Mom hesitated, then nodded. Clint escorted them out of the ride area, through the crowds and to the back door of the theater. Inside all was cool and dim, and through the wall came the sounds of the animated film that played in steady rotation. He radioed Natasha, who brought some ice cream treats over from the gift store she managed. Ten seconds of her charm had the kids smiling through tears and the mom looking one hundred percent better.
"Thank you for helping," she said as Clint loaded a return pass on her guest bracelet. "This is our first trip since--well, since their dad died. In the army."
"I'm very sorry," Clint said sincerely. "You deserve a lot more than a pass."
Something in his tone maybe gave him away, because she looked at him in a way that suggested she was looking for his military haircut or an army tattoo.
"How about we sneak in the back and watch the movie?" Natasha suggested with a conspiratorial wink. It never took much to get Natasha to bend a rule or two, but park management loved her for the compliments visitors gave and the consistent profit she turned. As she ushered the little party inside she turned and gave Clint a stern look.
"You look like crap,” she said, “You haven't taken a day off in two weeks.”
"I'm going to," he said, raising his hands in surrender. "Still trying to get the truck fixed."
"The truck." Natasha rolled her eyes. "We'll talk about that heap of rust later."
Clint grinned and ducked back out into the park's glare, noise and heat. Truth be told, he really could use a day off. The headache that had followed him since breakfast was beginning to pulse behind his right eye, and if he didn't eat a real meal soon he was going to throw up on a customer. But bills didn’t pay themselves, and living paycheck to paycheck was a trap he didn’t see himself escaping anytime soon.
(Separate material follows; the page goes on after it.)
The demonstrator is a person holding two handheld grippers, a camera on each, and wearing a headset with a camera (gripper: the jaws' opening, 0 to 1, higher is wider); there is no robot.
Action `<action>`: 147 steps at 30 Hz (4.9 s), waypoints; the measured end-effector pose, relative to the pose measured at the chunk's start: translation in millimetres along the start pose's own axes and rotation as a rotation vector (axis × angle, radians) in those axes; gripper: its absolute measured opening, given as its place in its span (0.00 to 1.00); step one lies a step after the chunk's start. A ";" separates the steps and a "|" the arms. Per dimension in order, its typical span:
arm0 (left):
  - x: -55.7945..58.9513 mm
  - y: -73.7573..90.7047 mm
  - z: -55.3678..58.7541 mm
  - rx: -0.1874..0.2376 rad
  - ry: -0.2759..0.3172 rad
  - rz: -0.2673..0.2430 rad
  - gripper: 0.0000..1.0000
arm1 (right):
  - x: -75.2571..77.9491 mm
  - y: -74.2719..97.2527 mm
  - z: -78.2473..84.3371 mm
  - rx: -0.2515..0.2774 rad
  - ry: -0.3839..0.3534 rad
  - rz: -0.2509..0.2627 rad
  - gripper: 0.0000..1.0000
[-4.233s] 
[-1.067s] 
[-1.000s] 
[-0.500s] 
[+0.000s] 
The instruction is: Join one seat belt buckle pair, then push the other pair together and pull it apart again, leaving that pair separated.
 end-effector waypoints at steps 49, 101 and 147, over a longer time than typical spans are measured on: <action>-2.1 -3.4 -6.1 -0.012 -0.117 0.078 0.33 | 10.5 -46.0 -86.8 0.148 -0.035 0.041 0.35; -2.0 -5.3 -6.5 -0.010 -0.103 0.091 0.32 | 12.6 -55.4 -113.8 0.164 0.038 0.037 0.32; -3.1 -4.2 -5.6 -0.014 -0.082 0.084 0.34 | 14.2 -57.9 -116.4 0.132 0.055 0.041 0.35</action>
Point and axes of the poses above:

He edged past the crowds into Natasha's gift store, slipped past Darcy cheerfully ringing up a purchase, and badged his way past the door to the employee stairs and tunnel. Down below the park it was overall quieter, but constantly humming with the noise of ventilation systems, sewer and waste pipes, and electrical utilities. The wide tunnel lit by industrial fluorescent tubes led past employee break areas, costume return counters, security offices, a first aid office, and storage rooms. Employees came and went through secret entrances, on their way to clean or serve food or entertain kids. Clint stepped aside to let a golf cart pass, gave a nod to Cinderella and Snow White, and then ducked into his assigned locker room to change out of his sweat-stained khaki shorts and soaked polo shirt.
A half hour later he was on the employee bus as it glided past expensive resorts of glass and greenery. The very rich visitors there often spent more money in a day than he made in a year. Usually Clint rode all the way to the employee parking lot, but with his truck in the garage--and it was no heap of rust, despite Nat's opinion--he had to take a poorly ventilated city bus for another half hour and walk the last mile to the run-down apartment complex in Kissimmee he currently called home.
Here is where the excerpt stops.